Records for processing Start Marker
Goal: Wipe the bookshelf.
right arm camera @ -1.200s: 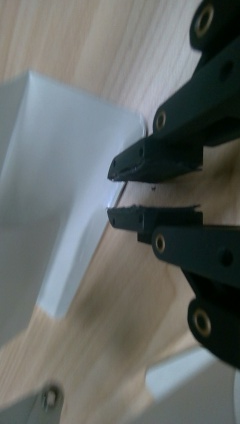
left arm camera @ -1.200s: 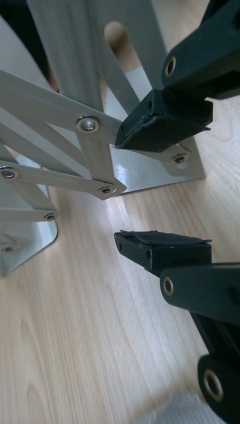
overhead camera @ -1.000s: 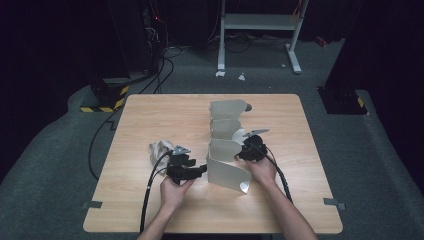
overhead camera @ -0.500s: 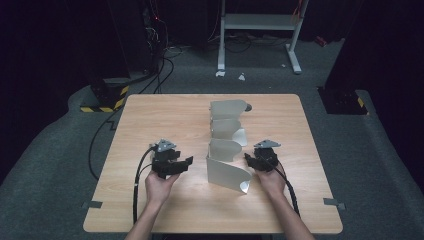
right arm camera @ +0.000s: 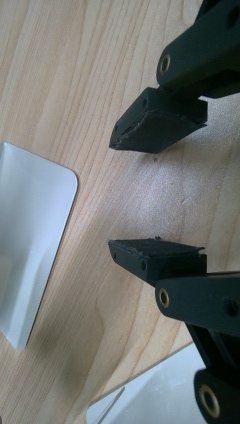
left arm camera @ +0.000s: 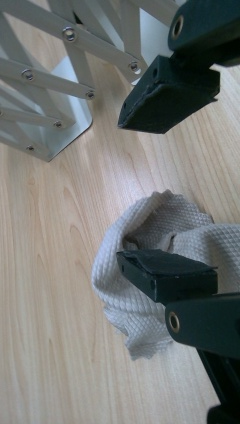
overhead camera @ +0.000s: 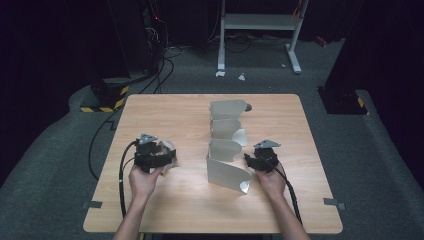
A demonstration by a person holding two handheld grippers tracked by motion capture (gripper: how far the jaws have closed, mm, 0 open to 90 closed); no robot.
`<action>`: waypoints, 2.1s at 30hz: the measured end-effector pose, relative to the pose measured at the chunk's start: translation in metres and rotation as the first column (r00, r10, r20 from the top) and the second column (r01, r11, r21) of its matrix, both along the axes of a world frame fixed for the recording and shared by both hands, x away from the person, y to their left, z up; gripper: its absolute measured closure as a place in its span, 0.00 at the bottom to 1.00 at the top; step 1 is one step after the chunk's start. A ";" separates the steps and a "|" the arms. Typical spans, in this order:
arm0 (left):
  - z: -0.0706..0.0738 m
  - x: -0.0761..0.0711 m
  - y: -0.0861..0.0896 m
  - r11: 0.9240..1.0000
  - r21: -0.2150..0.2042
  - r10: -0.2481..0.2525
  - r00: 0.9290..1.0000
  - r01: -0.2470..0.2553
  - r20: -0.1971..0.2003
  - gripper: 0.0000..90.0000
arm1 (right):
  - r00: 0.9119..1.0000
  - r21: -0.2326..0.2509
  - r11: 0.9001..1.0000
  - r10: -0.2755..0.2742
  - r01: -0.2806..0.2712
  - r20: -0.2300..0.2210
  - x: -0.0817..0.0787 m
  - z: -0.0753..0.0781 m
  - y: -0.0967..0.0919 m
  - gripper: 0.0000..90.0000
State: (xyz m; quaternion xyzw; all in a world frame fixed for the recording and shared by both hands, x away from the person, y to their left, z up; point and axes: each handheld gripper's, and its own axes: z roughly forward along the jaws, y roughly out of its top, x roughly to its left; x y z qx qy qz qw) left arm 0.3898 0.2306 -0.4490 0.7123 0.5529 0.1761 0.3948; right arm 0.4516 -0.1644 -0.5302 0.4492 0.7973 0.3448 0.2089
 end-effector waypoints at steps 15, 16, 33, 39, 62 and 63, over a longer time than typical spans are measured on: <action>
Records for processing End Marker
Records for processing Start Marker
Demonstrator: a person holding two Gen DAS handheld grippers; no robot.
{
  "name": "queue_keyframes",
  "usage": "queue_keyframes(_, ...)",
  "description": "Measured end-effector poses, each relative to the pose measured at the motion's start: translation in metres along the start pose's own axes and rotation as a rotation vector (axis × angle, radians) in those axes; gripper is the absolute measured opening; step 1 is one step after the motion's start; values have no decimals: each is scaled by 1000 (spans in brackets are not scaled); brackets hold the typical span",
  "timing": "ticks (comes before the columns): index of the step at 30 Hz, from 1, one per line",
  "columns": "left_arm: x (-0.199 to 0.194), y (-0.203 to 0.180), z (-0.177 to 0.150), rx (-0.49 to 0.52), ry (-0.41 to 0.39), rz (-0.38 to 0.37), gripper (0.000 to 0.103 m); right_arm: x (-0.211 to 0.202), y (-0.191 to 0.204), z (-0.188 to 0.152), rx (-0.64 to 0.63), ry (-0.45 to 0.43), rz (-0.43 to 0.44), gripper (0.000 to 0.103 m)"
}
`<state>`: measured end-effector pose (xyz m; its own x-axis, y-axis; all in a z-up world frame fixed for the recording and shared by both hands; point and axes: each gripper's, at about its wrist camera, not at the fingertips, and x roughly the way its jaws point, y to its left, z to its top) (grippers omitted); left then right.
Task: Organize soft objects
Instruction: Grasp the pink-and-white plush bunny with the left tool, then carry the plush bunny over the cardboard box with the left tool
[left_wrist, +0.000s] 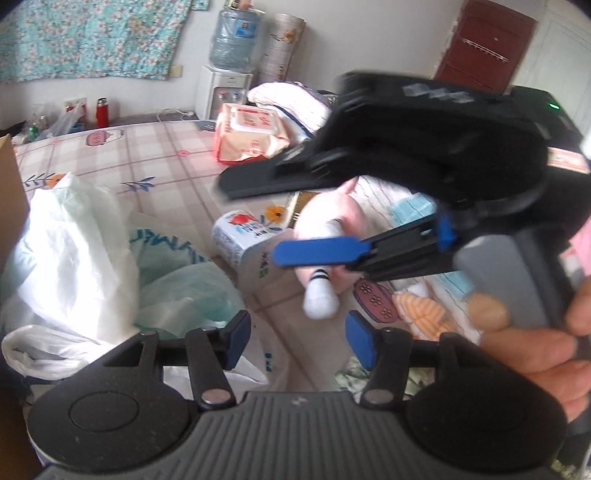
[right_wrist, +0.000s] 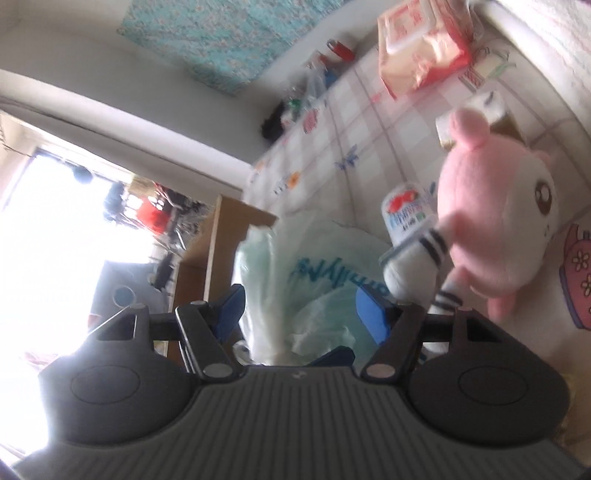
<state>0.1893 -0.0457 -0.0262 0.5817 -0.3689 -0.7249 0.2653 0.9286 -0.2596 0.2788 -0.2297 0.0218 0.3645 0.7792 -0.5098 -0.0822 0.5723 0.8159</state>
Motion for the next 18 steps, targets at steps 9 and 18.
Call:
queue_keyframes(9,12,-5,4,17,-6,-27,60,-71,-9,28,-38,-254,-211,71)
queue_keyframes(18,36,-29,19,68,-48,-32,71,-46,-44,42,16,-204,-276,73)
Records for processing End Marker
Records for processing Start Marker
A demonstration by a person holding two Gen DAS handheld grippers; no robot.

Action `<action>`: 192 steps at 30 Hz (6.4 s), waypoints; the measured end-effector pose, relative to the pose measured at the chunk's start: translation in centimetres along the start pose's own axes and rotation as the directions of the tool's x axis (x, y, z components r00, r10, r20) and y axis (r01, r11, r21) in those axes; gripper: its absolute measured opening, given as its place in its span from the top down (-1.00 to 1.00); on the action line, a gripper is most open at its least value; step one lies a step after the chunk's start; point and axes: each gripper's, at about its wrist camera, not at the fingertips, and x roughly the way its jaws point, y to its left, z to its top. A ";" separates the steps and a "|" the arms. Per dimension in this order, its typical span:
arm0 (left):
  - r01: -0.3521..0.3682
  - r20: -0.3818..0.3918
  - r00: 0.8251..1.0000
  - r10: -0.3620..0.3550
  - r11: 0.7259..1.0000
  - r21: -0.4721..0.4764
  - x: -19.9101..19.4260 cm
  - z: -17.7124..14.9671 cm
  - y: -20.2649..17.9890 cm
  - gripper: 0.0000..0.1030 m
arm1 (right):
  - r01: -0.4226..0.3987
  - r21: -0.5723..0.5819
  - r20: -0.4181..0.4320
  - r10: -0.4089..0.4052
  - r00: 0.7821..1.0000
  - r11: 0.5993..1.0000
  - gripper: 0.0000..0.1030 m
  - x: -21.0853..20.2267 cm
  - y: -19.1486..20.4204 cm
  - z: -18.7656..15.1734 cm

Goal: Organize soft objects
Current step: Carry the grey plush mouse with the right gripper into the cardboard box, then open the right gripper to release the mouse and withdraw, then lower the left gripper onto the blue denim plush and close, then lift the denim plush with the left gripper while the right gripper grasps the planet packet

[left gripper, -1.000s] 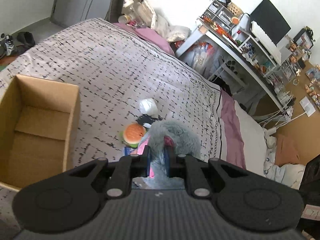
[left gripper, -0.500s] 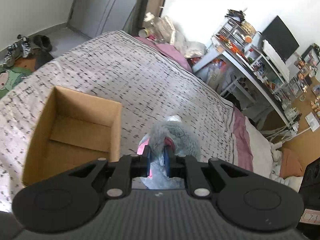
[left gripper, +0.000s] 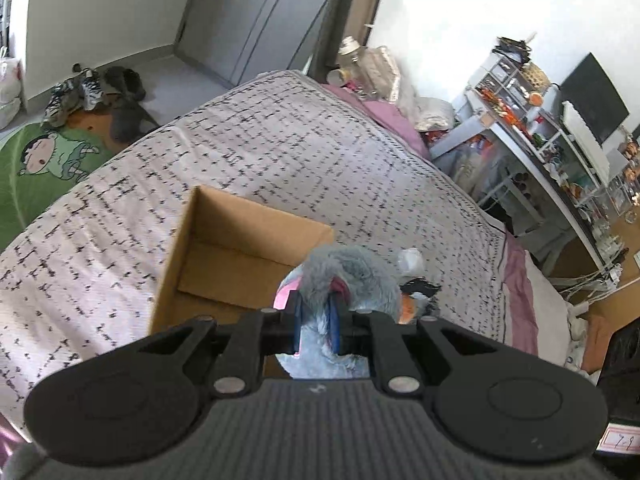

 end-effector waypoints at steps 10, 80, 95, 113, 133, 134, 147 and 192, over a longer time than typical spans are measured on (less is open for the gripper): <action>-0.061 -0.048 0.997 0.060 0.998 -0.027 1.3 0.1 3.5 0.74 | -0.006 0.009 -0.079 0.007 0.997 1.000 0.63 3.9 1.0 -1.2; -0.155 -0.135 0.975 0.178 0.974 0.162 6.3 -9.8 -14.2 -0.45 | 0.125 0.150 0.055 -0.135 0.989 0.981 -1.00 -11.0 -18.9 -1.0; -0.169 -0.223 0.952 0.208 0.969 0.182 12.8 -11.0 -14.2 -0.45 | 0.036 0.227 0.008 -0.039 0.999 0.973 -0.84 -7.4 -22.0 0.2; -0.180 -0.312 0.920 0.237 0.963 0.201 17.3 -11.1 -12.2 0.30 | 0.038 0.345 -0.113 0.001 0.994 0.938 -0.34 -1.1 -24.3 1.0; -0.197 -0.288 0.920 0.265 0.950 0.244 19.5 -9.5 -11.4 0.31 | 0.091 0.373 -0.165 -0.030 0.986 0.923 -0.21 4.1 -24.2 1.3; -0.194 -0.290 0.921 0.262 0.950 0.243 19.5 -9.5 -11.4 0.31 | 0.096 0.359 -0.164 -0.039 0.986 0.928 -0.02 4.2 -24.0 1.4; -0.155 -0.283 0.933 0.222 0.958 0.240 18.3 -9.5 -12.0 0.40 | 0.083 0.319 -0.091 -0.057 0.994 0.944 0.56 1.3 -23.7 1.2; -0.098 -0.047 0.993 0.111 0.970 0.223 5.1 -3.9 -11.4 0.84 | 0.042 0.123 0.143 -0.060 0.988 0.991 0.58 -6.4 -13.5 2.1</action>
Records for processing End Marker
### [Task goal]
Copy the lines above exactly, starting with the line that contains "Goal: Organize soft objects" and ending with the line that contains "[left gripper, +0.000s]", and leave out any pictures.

### [Solution below]
Goal: Organize soft objects
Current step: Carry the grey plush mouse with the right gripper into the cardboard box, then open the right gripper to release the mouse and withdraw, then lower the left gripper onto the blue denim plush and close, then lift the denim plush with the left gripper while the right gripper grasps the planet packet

[left gripper, -1.000s] 
[left gripper, -0.500s] 
[left gripper, +0.000s] 

That finishes the answer to the exercise.